---------- Data

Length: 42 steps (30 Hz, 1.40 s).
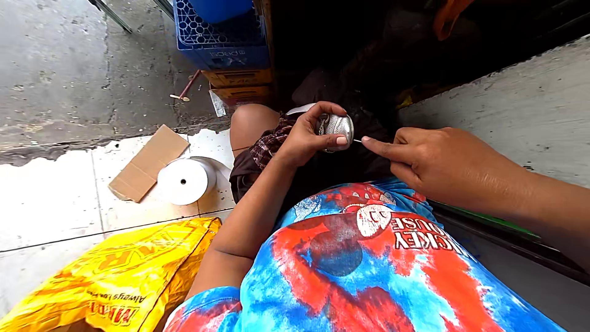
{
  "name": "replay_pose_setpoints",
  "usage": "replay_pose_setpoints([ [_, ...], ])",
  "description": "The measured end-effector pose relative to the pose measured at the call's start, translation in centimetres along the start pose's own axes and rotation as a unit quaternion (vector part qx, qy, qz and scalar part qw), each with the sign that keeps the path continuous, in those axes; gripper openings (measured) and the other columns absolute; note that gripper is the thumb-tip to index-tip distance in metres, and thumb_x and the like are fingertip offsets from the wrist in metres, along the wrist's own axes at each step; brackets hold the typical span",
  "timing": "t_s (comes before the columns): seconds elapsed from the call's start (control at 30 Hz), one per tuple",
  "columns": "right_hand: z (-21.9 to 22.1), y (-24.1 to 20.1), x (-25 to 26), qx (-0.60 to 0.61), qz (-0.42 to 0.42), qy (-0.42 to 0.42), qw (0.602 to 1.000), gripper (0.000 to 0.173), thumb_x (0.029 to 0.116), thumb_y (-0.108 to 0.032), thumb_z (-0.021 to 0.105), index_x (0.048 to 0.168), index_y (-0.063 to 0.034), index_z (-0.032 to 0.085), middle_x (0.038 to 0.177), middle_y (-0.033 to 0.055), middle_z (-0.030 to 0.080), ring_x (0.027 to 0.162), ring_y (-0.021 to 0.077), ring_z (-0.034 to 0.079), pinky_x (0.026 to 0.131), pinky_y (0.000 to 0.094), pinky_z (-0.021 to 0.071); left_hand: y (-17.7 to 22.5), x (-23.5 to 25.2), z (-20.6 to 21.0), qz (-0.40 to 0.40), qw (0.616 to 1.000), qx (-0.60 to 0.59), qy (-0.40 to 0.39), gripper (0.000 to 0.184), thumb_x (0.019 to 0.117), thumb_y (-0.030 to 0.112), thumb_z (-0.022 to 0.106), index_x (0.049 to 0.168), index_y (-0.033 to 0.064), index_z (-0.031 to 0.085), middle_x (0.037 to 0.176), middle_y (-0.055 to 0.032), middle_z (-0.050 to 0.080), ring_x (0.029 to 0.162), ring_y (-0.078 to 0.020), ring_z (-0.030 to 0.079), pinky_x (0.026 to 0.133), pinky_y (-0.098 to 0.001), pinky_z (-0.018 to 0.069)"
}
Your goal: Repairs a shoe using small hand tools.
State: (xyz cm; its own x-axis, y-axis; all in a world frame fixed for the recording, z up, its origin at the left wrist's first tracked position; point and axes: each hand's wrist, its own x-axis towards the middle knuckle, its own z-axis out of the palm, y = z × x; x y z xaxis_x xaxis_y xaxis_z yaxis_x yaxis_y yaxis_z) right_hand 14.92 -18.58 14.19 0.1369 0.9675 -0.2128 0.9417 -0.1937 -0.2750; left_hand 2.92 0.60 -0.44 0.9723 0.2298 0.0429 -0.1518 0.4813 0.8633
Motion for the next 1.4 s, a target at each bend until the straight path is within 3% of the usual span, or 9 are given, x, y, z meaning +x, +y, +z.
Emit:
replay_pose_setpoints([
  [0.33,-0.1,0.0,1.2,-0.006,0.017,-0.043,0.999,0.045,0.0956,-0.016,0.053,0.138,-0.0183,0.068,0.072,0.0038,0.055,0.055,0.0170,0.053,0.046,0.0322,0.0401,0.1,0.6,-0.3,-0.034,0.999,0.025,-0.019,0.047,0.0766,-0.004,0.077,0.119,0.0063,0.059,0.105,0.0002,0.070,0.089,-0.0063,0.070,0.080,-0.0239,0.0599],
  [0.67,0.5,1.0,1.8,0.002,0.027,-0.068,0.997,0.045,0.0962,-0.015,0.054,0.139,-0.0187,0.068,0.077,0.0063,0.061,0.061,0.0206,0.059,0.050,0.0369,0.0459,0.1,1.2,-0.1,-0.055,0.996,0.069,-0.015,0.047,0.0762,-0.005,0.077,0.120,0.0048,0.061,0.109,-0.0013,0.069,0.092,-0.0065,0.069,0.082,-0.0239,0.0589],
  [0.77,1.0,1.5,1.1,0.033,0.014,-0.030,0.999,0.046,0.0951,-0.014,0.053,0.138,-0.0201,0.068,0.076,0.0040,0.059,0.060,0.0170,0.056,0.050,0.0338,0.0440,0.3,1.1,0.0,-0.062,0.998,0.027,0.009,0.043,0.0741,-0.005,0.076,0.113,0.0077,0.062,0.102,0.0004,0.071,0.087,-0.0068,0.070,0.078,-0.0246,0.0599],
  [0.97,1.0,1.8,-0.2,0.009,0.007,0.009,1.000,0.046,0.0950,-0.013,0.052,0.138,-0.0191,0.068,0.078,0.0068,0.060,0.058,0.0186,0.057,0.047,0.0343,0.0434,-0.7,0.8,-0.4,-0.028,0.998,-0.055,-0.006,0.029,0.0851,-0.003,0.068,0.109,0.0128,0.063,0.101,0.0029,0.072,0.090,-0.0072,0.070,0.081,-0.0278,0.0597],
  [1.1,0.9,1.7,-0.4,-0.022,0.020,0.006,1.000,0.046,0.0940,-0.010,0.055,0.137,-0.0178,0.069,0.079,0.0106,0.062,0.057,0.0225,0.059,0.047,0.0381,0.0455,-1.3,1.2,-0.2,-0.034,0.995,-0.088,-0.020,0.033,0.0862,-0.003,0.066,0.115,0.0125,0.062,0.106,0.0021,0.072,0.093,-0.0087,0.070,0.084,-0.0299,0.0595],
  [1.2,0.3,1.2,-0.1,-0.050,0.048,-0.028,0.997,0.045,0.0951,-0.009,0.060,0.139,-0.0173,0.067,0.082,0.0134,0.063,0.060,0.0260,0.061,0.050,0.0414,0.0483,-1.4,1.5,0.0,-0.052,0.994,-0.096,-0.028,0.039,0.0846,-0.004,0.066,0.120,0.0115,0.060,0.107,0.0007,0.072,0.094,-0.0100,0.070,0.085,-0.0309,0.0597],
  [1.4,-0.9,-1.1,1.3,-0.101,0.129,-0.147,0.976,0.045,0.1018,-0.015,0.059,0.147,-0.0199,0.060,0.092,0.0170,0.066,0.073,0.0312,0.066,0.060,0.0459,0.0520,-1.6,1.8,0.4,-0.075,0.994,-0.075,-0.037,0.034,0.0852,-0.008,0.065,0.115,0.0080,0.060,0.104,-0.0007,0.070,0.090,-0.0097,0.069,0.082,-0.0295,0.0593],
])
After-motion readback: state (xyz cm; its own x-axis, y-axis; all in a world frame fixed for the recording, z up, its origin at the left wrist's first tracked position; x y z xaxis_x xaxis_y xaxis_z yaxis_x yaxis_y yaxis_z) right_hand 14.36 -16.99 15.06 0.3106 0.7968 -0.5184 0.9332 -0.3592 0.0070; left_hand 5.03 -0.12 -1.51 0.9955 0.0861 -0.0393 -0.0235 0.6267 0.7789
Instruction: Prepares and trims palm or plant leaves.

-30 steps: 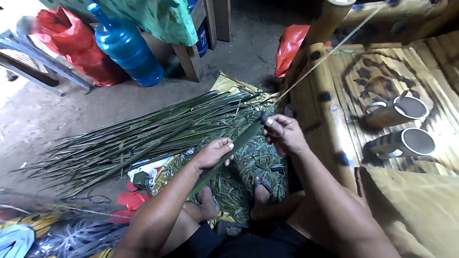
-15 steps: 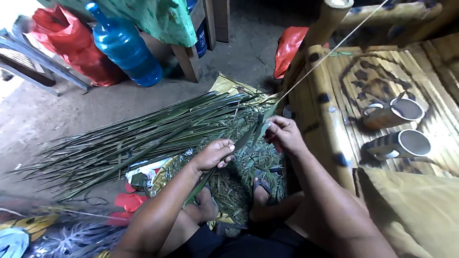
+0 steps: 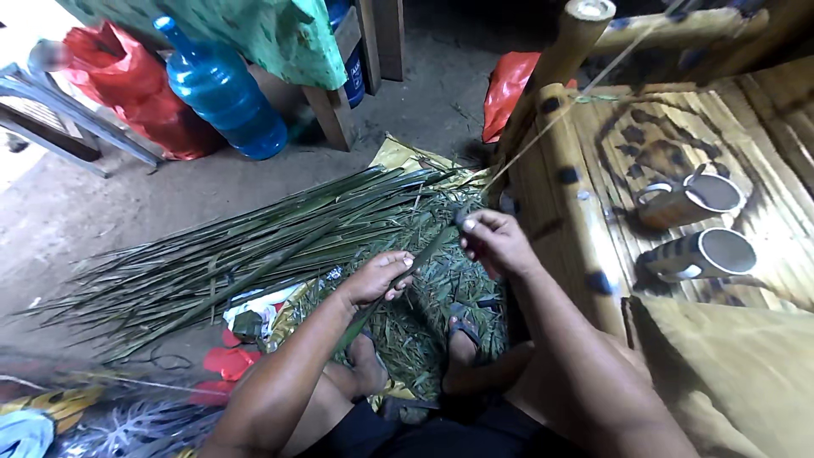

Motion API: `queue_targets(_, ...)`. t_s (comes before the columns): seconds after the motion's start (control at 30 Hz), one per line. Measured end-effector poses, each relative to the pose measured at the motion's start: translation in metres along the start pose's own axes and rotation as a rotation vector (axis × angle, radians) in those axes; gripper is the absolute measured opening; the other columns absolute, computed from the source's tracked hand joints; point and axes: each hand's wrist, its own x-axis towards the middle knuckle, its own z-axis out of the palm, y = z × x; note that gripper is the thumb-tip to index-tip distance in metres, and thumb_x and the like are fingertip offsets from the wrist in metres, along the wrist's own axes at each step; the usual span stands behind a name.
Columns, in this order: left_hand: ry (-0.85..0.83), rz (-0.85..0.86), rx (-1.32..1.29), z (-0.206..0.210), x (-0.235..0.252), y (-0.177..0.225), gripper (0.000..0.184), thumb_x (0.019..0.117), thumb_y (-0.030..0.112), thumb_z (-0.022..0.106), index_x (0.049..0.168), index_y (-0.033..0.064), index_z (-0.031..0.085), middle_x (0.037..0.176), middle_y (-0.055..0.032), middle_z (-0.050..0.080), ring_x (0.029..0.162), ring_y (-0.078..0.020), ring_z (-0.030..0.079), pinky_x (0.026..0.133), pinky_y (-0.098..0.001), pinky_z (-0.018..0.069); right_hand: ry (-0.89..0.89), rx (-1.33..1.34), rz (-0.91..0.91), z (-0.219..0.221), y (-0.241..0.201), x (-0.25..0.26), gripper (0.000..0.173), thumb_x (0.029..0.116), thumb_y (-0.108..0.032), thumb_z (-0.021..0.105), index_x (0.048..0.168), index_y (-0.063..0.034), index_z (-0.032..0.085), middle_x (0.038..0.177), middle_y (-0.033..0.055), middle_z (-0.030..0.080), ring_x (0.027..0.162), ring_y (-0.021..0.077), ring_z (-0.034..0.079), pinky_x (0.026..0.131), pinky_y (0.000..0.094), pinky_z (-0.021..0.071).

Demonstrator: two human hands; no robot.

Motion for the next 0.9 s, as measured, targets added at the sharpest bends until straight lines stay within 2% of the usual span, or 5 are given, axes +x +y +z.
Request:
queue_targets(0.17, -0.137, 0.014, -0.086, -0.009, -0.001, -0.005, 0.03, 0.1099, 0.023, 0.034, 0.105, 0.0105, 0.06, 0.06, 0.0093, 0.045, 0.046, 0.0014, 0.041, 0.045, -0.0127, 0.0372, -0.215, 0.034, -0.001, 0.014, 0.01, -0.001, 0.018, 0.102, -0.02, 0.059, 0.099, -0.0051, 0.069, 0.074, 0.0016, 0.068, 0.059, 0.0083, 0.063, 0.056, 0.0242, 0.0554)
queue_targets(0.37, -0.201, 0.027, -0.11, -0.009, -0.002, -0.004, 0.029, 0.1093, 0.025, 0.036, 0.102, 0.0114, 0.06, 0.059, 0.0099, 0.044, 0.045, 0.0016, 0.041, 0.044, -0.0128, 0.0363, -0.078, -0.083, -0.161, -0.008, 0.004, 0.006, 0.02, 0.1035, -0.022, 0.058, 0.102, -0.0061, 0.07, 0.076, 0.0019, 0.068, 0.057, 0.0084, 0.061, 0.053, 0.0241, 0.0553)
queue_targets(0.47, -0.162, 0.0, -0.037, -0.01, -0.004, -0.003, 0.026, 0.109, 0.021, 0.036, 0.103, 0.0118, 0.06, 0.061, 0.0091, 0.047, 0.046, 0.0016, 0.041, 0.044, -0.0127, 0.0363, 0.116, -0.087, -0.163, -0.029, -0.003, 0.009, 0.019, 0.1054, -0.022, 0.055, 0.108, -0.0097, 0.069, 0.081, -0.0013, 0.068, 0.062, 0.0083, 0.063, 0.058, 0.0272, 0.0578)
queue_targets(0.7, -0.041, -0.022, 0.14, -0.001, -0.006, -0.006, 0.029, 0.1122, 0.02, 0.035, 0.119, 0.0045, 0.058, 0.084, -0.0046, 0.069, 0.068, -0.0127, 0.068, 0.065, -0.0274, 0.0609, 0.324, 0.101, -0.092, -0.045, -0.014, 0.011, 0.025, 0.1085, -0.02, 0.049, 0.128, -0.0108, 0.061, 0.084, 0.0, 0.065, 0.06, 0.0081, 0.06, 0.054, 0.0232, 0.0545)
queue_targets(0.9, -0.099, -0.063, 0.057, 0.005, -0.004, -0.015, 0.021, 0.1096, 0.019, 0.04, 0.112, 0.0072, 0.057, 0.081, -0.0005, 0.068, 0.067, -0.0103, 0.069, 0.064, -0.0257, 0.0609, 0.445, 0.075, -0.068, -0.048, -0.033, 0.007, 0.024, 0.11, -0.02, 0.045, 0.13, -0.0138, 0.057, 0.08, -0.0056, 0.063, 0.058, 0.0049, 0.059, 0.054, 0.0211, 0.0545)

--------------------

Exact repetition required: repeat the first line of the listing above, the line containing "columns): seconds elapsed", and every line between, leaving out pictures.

Length: 42 steps (30 Hz, 1.40 s).
{
  "name": "replay_pose_setpoints",
  "usage": "replay_pose_setpoints([ [_, ...], ])",
  "description": "The measured end-effector pose relative to the pose measured at the call's start, translation in centimetres along the start pose's own axes and rotation as a unit quaternion (vector part qx, qy, qz and scalar part qw), each with the sign that keeps the path continuous, in those axes; gripper openings (measured) and the other columns absolute; note that gripper is the thumb-tip to index-tip distance in metres, and thumb_x and the like are fingertip offsets from the wrist in metres, along the wrist's own axes at each step; brackets hold the typical span",
  "timing": "t_s (comes before the columns): seconds elapsed from the call's start (control at 30 Hz), one per tuple",

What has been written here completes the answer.